The ecology of weeds is a popular subject amongst artists and scholars. The 2016–2018 Vera List Centre Prize for Art and Politics was awarded to artist Maria Thereza Alves’ body of work Seeds of Change. Alves’ work studies New York City’s colonial past and trade history through ballast flora found on merchant sailing ships travelling through European port cities. The ballast flora’s uncertain and broad origins allow us to question the notion of plants that “become native” (‘Maria Thereza Alives, Seeds of Changes: New York, A Botany of Colonisation’, n.d. 2023).

For the 2018 Taipei Biennial, artists Jeffrey Hou and Dorothy Tang, in collaboration with students from several countries in the Asia–Pacific region, led similar research into the origin of city weeds. Titled Plant’s-Eye Views of Taipei (2018), Hou and Tang examined local plants to understand the physiological characteristics and life histories of weeds, as well as their adaptive features and exosystemic behaviour (‘TAIPEI BIENNIALEN—Jeffrey HOU and Dorothy TANG’ n.d. 2021).

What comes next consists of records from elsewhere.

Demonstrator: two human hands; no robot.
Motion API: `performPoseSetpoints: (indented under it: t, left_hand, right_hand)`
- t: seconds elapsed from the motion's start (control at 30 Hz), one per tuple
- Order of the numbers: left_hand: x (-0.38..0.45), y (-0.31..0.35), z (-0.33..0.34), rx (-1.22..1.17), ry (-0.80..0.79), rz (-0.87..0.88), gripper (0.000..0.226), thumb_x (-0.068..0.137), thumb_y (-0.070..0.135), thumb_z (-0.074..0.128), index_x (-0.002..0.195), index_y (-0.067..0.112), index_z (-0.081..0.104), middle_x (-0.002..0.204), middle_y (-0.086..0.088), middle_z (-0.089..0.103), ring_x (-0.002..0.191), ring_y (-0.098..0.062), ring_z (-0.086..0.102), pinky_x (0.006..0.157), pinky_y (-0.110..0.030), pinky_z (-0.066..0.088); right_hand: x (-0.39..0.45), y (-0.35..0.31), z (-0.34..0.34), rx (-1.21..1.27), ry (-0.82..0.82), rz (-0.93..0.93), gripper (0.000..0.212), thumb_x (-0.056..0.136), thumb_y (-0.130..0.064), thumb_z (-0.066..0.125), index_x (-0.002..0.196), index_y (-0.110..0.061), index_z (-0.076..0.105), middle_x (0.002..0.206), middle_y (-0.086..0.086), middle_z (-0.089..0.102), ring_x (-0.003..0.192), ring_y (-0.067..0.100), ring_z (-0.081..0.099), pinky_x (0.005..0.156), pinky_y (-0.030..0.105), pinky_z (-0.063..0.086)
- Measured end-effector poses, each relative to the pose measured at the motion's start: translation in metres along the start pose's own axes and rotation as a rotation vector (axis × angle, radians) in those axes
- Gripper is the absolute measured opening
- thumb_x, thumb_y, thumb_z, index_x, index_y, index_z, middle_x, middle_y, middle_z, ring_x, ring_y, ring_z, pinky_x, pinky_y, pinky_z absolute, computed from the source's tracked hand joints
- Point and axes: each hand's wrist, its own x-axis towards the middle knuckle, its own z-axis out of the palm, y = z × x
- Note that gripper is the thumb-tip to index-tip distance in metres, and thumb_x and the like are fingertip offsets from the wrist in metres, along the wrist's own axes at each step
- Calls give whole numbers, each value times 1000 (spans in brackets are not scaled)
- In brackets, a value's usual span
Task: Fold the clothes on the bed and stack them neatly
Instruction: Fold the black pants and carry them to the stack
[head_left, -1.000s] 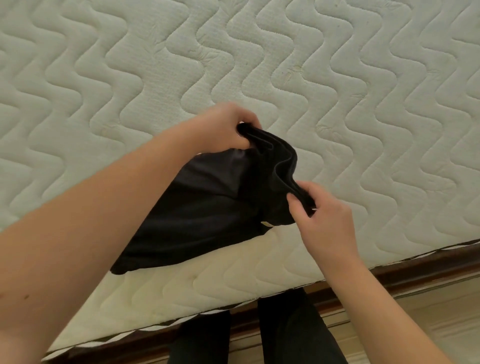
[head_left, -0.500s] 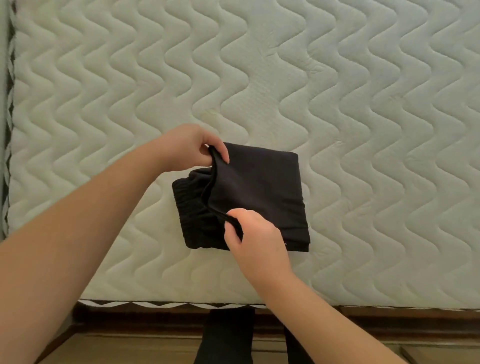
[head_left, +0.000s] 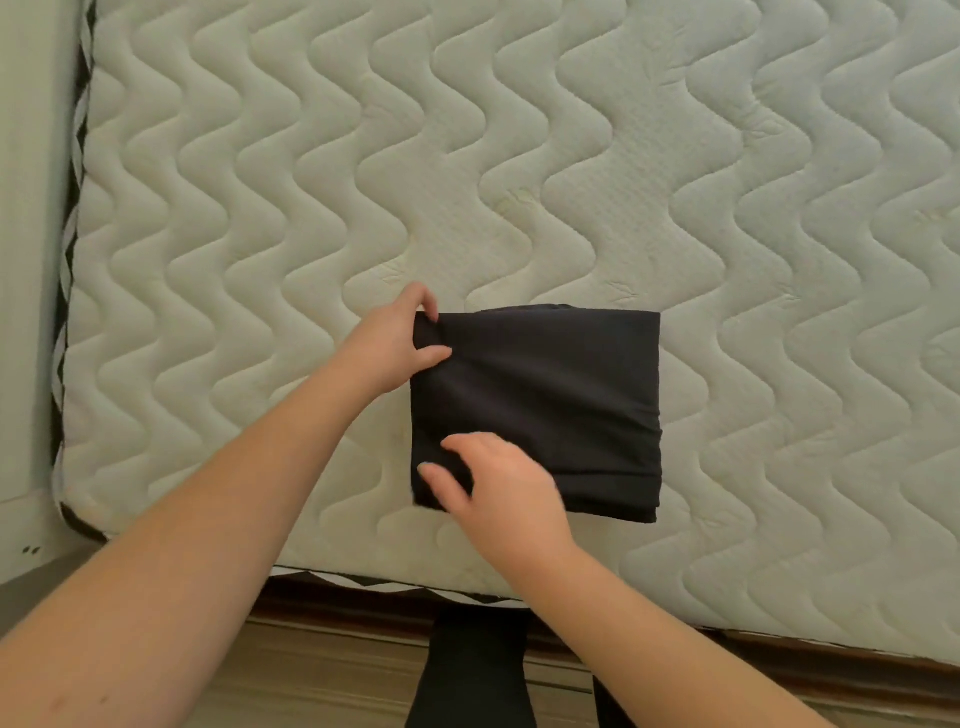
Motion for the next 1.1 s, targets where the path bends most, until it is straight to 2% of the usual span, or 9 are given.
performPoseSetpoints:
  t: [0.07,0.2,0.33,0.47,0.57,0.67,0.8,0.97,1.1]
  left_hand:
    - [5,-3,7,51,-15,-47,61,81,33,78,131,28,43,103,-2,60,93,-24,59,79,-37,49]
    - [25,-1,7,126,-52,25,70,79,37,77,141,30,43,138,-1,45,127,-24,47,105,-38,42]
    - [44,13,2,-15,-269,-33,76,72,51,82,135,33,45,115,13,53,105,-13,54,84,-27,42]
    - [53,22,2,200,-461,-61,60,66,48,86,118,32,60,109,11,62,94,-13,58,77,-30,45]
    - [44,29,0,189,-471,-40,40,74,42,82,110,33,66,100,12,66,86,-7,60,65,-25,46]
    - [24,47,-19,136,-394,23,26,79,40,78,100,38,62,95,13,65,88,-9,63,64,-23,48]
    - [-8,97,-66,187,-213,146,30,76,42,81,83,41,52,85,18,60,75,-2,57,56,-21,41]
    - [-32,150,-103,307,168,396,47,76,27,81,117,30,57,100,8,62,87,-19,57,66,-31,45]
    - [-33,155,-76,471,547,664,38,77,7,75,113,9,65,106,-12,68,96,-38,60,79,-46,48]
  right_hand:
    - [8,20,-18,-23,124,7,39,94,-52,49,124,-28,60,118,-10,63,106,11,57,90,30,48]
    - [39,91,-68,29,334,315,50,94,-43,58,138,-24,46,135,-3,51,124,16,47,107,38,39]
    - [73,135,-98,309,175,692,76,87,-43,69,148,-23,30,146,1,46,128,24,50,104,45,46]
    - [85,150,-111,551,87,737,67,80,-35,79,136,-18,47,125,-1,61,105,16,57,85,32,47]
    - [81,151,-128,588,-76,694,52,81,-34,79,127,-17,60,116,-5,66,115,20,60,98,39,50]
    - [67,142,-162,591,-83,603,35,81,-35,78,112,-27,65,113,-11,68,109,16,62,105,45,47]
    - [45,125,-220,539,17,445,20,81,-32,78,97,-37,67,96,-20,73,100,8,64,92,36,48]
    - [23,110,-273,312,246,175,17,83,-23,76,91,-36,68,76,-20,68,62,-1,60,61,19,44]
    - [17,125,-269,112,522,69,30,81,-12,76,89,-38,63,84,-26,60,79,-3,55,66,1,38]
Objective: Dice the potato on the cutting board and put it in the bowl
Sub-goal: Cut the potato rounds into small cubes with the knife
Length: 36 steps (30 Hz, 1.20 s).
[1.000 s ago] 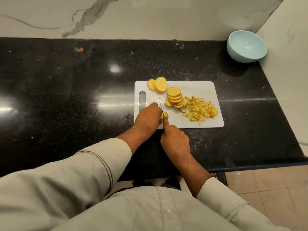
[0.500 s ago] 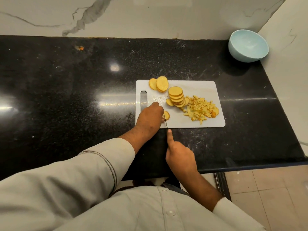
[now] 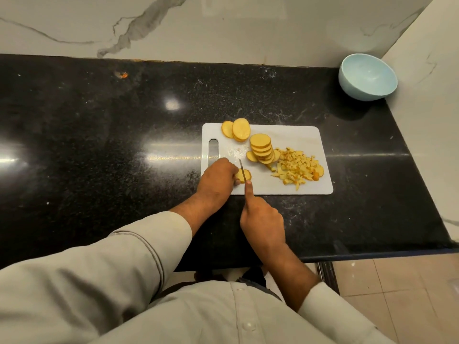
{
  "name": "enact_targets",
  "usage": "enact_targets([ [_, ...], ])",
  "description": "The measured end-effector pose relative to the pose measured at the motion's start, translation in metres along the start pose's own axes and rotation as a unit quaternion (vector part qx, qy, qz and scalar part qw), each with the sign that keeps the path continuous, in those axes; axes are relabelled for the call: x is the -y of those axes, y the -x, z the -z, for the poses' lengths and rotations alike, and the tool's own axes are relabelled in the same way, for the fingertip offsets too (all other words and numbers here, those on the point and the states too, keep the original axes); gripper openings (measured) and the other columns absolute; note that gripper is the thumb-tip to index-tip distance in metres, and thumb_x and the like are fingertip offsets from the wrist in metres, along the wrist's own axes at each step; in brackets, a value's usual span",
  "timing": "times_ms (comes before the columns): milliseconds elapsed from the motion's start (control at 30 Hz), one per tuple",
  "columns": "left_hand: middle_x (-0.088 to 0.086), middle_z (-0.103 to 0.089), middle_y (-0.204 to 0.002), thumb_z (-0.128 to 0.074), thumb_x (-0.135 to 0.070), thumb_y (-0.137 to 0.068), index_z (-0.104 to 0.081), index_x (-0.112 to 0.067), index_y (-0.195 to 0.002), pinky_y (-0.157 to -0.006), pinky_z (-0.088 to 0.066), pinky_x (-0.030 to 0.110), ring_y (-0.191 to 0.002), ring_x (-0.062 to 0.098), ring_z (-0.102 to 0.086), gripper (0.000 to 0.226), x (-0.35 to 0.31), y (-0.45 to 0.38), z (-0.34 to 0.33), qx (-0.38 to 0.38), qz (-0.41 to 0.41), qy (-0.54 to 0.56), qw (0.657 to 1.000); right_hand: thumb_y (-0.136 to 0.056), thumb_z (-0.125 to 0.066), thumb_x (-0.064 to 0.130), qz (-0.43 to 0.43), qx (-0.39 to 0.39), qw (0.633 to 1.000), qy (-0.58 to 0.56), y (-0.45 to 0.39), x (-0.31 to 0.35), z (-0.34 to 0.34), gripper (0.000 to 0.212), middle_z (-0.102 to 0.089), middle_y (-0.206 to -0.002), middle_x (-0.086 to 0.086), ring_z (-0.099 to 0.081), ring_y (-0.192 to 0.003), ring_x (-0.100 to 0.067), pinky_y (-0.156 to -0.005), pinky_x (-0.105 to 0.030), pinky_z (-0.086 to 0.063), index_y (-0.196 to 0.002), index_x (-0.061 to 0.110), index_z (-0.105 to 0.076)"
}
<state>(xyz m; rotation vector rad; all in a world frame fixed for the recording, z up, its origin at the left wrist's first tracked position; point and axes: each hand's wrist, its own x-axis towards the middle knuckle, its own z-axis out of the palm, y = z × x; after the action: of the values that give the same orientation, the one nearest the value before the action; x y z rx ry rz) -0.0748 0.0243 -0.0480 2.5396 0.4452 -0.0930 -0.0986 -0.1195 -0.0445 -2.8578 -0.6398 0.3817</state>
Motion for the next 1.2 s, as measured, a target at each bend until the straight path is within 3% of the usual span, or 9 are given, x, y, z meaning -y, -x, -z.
enact_targets([
  [133,-0.002,-0.038,-0.070,-0.056,-0.014,-0.089,-0.064,-0.008,-0.076,-0.050,-0.024,0.026,-0.067,0.020,-0.048,0.016,-0.005,0.000,0.004,0.019,-0.006,-0.034,0.999,-0.097,-0.035,0.021,0.000,0.015,1.000,0.001,-0.017,0.008,-0.003,0.064,-0.058,-0.099,-0.008,-0.062,-0.082,-0.032,-0.059,-0.036,-0.035,-0.154,0.025,-0.006],
  [367,-0.003,-0.029,-0.070,-0.054,-0.016,-0.092,-0.065,-0.007,-0.087,-0.059,-0.033,0.030,-0.071,0.026,-0.052,0.016,-0.007,0.000,0.004,0.028,-0.036,-0.089,0.995,-0.097,-0.034,0.019,-0.001,0.025,0.999,-0.021,-0.037,0.015,-0.007,0.063,-0.058,-0.099,-0.009,-0.061,-0.084,-0.032,-0.062,-0.037,-0.036,-0.153,0.020,-0.006],
  [533,0.001,-0.037,-0.077,-0.053,-0.015,-0.093,-0.066,-0.009,-0.089,-0.061,-0.035,0.031,-0.079,0.029,-0.059,0.016,-0.008,-0.001,0.005,0.024,-0.032,-0.108,0.993,-0.094,-0.035,0.018,-0.003,0.058,0.998,0.000,-0.025,0.010,-0.007,0.069,-0.051,-0.083,-0.005,-0.053,-0.070,-0.026,-0.057,-0.035,-0.035,-0.154,0.024,0.000],
  [700,0.010,-0.056,-0.092,-0.054,-0.017,-0.095,-0.066,-0.004,-0.098,-0.067,-0.036,0.029,-0.089,0.029,-0.060,0.018,-0.007,0.000,0.004,0.018,-0.027,-0.089,0.995,-0.098,-0.035,0.022,0.012,0.072,0.997,0.029,0.025,-0.006,-0.013,0.067,-0.059,-0.098,-0.006,-0.063,-0.081,-0.027,-0.059,-0.035,-0.037,-0.154,0.023,0.001],
  [800,0.009,-0.059,-0.088,-0.057,-0.016,-0.094,-0.065,-0.002,-0.089,-0.067,-0.038,0.027,-0.080,0.023,-0.058,0.017,-0.005,0.002,0.004,0.010,-0.009,-0.043,0.999,-0.101,-0.030,0.026,0.024,0.089,0.995,0.024,0.055,-0.017,-0.014,0.063,-0.058,-0.103,-0.003,-0.062,-0.082,-0.022,-0.063,-0.034,-0.042,-0.153,0.025,0.005],
  [900,-0.006,-0.050,-0.070,-0.054,-0.011,-0.094,-0.054,-0.016,-0.079,-0.066,-0.036,0.022,-0.069,0.010,-0.049,0.015,-0.004,0.003,0.004,0.021,0.015,0.003,1.000,-0.102,-0.028,0.027,0.023,0.084,0.996,0.018,0.067,-0.026,-0.006,0.061,-0.057,-0.101,0.001,-0.061,-0.080,-0.019,-0.068,-0.034,-0.049,-0.153,0.028,0.006],
  [967,-0.011,-0.050,-0.064,-0.051,-0.015,-0.097,-0.062,-0.018,-0.084,-0.064,-0.039,0.021,-0.060,0.002,-0.049,0.017,-0.002,0.002,0.003,0.025,0.042,0.060,0.997,-0.102,-0.029,0.028,0.012,0.055,0.998,0.015,0.062,-0.025,0.000,0.061,-0.055,-0.097,0.002,-0.060,-0.078,-0.018,-0.067,-0.034,-0.050,-0.153,0.028,0.003],
  [1100,-0.014,-0.045,-0.057,-0.054,-0.017,-0.097,-0.071,-0.004,-0.102,-0.048,-0.034,0.001,-0.042,-0.008,-0.043,0.022,-0.002,0.000,0.004,0.026,0.077,0.103,0.991,-0.100,-0.034,0.022,0.014,0.005,1.000,-0.011,0.029,-0.006,0.004,0.063,-0.049,-0.085,0.001,-0.060,-0.073,-0.022,-0.061,-0.036,-0.046,-0.154,0.027,-0.003],
  [1200,-0.012,-0.050,-0.059,-0.058,-0.012,-0.092,-0.073,-0.009,-0.103,-0.048,-0.033,0.001,-0.046,-0.005,-0.041,0.019,-0.003,0.000,0.007,0.031,0.074,0.098,0.992,-0.099,-0.035,0.019,0.019,0.012,0.999,-0.024,0.004,0.003,-0.001,0.064,-0.050,-0.086,-0.002,-0.059,-0.073,-0.024,-0.059,-0.036,-0.042,-0.154,0.023,-0.003],
])
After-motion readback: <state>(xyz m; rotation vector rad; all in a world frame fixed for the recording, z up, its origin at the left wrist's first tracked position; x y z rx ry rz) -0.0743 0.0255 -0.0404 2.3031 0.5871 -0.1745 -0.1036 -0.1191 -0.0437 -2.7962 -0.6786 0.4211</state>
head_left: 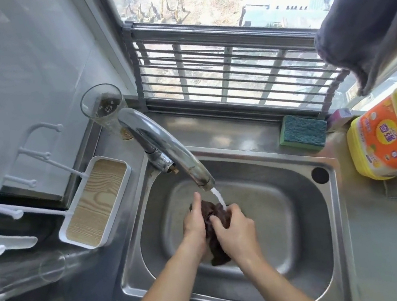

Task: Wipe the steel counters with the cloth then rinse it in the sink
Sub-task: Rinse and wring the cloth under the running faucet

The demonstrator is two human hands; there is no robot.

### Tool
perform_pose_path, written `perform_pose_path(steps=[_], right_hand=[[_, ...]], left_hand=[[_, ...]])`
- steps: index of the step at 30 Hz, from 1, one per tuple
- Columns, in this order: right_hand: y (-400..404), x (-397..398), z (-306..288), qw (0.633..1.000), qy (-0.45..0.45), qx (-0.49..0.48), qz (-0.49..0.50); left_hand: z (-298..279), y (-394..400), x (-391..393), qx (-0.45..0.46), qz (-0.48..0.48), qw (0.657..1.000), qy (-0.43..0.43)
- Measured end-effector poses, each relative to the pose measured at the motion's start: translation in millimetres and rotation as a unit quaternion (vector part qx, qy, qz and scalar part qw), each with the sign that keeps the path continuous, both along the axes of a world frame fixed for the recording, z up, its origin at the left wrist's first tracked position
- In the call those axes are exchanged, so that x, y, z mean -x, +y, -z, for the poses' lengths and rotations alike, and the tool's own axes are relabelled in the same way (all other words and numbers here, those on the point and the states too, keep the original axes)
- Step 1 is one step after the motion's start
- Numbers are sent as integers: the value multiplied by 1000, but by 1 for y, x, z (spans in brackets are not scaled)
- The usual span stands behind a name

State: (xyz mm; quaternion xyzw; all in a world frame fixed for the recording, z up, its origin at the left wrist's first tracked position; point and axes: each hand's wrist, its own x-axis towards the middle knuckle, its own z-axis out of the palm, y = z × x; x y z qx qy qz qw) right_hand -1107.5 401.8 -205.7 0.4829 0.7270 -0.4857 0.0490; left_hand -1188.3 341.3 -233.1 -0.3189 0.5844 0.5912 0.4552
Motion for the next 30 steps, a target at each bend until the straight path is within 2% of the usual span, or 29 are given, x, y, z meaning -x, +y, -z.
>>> perform_pose_path(steps=[2,5,7,18,20,23,25,27,30], right_hand=[[7,0,-2,999,27,-3,40],[24,6,3,985,65,22,161],[27,11,10,976,78,13,201],[11,8,20,980,109,13,166],[9,5,22,985,108,7,134],[-1,-2,21,994,99,-39,36],[-8,-5,17,992,102,-69,2],[-5,-4,17,988,110,-104,7],[22,9,19,986,69,-100,115]], left_hand=[[-1,-4,-2,14,33,999,32],[-6,-7,-9,-45,53,997,30],[-1,-5,-14,-69,67,994,47],[9,5,-5,-51,-30,997,50],[12,5,-2,-50,-61,996,31],[13,6,-1,-42,-109,993,-2],[11,7,-1,-46,-95,994,-8],[7,8,-8,-55,-65,996,-10],[7,15,-26,-52,40,997,38]])
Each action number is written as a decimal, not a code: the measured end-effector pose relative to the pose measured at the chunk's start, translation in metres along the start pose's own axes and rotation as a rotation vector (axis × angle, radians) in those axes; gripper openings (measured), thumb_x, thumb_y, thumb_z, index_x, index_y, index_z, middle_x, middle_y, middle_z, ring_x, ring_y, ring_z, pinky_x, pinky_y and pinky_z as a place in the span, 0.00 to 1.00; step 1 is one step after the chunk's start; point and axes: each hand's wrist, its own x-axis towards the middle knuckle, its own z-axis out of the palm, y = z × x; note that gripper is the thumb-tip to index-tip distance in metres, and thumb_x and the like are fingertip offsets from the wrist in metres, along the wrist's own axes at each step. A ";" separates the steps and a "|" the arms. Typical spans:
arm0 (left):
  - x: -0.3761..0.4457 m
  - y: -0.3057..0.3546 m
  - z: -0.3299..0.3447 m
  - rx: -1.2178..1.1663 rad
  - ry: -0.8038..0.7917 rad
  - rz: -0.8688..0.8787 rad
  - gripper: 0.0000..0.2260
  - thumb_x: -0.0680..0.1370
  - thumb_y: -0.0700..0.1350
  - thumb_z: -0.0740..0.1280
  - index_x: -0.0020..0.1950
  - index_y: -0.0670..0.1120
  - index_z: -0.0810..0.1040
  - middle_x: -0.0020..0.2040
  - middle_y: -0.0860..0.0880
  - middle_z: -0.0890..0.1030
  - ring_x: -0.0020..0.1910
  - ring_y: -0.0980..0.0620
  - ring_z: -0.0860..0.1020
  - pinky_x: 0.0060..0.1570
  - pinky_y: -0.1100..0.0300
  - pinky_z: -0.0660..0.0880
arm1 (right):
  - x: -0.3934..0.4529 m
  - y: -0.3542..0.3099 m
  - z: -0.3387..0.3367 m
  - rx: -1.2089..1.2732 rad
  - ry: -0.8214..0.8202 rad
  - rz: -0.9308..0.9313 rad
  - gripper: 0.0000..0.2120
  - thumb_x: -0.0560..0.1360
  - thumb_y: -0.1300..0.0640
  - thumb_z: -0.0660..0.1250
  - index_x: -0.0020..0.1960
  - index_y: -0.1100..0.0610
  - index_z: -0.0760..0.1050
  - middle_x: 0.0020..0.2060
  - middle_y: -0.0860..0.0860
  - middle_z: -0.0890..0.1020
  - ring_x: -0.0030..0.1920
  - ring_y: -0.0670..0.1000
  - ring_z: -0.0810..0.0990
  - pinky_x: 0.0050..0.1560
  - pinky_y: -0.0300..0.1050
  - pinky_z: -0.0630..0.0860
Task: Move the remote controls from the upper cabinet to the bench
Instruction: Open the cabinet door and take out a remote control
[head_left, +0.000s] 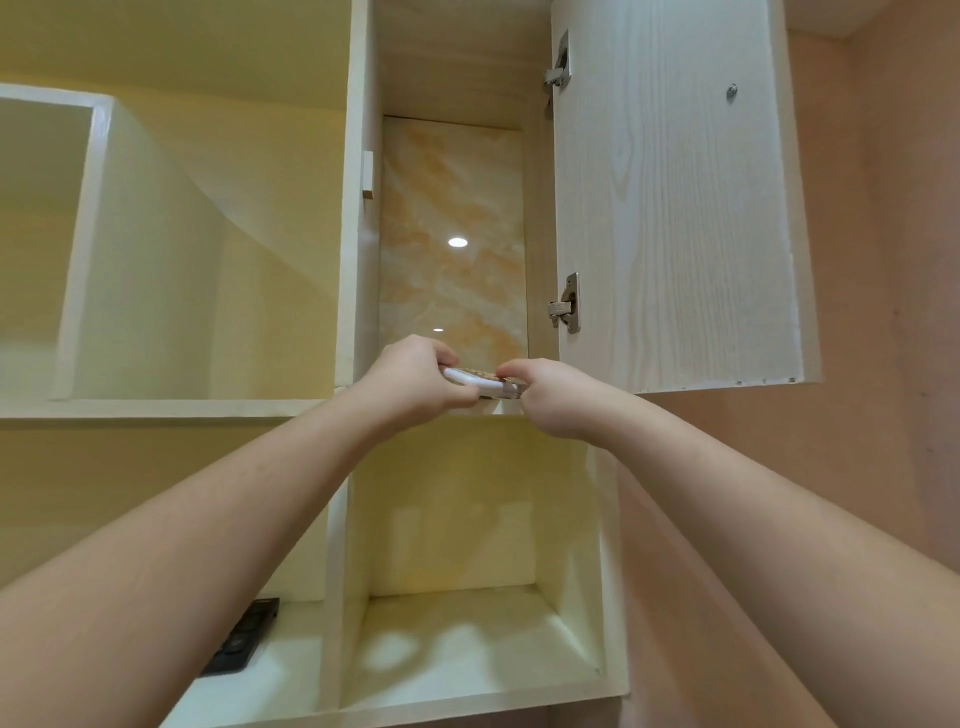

In contrast to research-based work addressing the topic of weeds, artist Michael Landy in Nourishment (2002) highlights plants’ diaspora and their adaptability to “find little bits of soil to prosper” through aestheticism, arguably to the appeal of art collectors (Tate n.d. 2021). In addition, the writer Nina Edwards in her book Weed (2015) extends the relevance of weeds in today’s society beyond their ecological or aesthetic characteristics, to their ability to grow in unattended spaces, and thus their adaptability to complex environmental contexts (Edwards 2015).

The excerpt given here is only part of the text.